• Work required: Report how many lines in the data include "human", with the number as the only reply.
*** Block opens ***
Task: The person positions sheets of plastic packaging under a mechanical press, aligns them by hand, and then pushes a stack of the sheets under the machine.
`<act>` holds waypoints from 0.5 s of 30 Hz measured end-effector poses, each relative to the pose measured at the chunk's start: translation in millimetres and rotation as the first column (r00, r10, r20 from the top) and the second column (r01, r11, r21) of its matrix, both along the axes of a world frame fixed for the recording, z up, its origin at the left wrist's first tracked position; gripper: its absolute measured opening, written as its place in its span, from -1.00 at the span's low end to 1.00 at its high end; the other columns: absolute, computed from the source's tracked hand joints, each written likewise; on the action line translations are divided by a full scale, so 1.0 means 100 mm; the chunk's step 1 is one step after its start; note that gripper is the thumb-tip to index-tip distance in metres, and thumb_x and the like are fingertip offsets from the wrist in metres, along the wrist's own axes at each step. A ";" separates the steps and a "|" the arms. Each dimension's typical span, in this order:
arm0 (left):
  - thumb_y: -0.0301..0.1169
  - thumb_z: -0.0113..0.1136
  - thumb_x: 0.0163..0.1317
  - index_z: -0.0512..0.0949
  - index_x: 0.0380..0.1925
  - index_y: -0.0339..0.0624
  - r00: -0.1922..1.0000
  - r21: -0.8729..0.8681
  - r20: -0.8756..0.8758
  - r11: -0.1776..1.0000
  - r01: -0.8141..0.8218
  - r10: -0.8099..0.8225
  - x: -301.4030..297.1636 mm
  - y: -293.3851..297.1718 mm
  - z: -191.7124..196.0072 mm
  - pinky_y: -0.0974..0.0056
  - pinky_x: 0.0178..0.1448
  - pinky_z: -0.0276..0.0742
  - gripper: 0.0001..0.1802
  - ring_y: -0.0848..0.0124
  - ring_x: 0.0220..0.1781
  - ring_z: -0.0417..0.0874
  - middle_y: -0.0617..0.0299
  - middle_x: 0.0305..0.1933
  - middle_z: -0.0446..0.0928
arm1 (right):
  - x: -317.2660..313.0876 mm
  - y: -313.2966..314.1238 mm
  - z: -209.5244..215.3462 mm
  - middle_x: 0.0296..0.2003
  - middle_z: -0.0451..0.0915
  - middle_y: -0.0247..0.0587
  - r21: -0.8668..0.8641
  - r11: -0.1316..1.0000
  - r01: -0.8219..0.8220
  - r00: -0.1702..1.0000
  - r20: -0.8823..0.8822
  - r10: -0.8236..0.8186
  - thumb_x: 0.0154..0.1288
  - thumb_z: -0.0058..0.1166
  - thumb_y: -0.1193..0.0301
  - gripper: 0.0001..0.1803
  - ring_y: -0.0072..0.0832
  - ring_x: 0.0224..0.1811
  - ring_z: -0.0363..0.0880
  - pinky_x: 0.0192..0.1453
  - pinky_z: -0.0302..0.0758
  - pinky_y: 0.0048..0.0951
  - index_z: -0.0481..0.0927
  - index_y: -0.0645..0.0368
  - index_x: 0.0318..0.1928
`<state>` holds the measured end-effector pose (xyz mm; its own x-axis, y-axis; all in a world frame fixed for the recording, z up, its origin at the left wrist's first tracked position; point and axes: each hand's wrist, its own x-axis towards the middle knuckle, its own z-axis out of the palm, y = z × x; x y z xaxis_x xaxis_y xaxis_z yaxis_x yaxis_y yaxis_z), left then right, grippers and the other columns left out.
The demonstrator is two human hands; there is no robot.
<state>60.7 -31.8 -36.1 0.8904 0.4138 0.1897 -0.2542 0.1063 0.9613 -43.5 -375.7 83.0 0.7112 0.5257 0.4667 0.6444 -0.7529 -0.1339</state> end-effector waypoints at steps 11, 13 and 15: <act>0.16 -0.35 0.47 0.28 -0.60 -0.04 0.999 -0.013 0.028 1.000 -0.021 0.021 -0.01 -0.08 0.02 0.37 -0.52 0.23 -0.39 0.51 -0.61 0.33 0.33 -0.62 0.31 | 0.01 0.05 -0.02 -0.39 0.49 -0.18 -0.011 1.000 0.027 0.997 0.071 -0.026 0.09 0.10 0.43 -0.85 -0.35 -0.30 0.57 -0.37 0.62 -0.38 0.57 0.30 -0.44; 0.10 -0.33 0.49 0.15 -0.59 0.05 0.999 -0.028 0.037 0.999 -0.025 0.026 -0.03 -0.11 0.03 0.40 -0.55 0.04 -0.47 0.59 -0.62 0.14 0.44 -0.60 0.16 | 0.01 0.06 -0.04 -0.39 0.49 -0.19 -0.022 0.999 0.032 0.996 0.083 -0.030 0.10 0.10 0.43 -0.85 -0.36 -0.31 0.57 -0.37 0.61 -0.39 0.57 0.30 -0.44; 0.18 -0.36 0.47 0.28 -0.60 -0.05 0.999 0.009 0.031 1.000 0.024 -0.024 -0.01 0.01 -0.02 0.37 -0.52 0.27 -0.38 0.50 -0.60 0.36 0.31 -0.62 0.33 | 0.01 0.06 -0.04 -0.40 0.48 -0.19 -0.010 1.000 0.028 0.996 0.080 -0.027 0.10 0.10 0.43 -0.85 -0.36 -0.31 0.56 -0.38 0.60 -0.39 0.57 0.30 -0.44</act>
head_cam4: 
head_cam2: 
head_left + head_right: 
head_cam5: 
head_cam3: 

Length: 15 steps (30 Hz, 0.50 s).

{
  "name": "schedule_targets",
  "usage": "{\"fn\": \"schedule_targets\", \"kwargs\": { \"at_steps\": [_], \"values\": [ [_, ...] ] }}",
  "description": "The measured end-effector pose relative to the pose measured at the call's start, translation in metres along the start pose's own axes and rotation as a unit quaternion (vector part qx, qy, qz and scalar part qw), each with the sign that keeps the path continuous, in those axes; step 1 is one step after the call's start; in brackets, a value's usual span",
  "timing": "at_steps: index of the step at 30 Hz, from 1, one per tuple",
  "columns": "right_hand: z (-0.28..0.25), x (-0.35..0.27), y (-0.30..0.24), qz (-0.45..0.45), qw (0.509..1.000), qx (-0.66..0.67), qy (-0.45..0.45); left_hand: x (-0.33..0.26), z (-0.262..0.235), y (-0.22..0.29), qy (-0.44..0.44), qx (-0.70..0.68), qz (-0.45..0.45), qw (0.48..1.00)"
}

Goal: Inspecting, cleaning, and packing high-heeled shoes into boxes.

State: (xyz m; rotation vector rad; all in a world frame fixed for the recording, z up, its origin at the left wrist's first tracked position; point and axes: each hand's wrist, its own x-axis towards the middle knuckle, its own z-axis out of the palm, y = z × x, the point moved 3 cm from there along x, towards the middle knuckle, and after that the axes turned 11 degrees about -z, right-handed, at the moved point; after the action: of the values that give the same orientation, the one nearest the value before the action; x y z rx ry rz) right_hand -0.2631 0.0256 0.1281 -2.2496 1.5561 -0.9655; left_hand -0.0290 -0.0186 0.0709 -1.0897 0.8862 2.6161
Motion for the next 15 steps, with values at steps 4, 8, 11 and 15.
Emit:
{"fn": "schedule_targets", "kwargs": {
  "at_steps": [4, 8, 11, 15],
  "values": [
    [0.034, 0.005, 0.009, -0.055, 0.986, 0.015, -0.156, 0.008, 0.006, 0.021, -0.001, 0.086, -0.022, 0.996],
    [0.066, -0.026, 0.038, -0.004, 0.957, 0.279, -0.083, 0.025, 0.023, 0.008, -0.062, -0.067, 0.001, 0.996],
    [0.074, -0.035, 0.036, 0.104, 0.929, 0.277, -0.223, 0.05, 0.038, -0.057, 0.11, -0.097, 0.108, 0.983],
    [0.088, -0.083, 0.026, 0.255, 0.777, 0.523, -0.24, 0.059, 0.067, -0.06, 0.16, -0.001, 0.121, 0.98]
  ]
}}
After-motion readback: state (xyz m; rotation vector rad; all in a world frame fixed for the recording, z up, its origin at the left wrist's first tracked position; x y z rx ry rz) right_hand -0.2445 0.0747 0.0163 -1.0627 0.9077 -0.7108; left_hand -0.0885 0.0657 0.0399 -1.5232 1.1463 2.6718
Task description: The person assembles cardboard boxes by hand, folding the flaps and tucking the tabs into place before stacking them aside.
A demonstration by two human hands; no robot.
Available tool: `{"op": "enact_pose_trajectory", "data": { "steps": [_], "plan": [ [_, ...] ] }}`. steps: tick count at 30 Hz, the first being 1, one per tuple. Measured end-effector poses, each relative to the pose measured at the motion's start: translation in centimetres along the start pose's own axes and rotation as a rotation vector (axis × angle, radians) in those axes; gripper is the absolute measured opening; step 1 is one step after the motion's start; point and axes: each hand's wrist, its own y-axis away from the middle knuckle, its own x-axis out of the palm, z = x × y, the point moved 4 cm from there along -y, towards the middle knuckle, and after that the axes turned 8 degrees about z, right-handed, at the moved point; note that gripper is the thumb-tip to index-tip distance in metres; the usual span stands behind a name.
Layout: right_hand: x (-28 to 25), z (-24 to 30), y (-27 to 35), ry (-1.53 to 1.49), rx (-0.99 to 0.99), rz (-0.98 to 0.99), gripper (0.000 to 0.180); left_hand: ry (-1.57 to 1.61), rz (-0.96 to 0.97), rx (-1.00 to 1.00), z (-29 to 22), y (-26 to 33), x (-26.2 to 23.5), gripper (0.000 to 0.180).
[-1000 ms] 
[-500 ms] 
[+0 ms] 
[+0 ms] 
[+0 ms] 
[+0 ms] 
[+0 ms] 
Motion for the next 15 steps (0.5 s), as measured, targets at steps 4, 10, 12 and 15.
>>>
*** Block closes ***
• Your solution: 2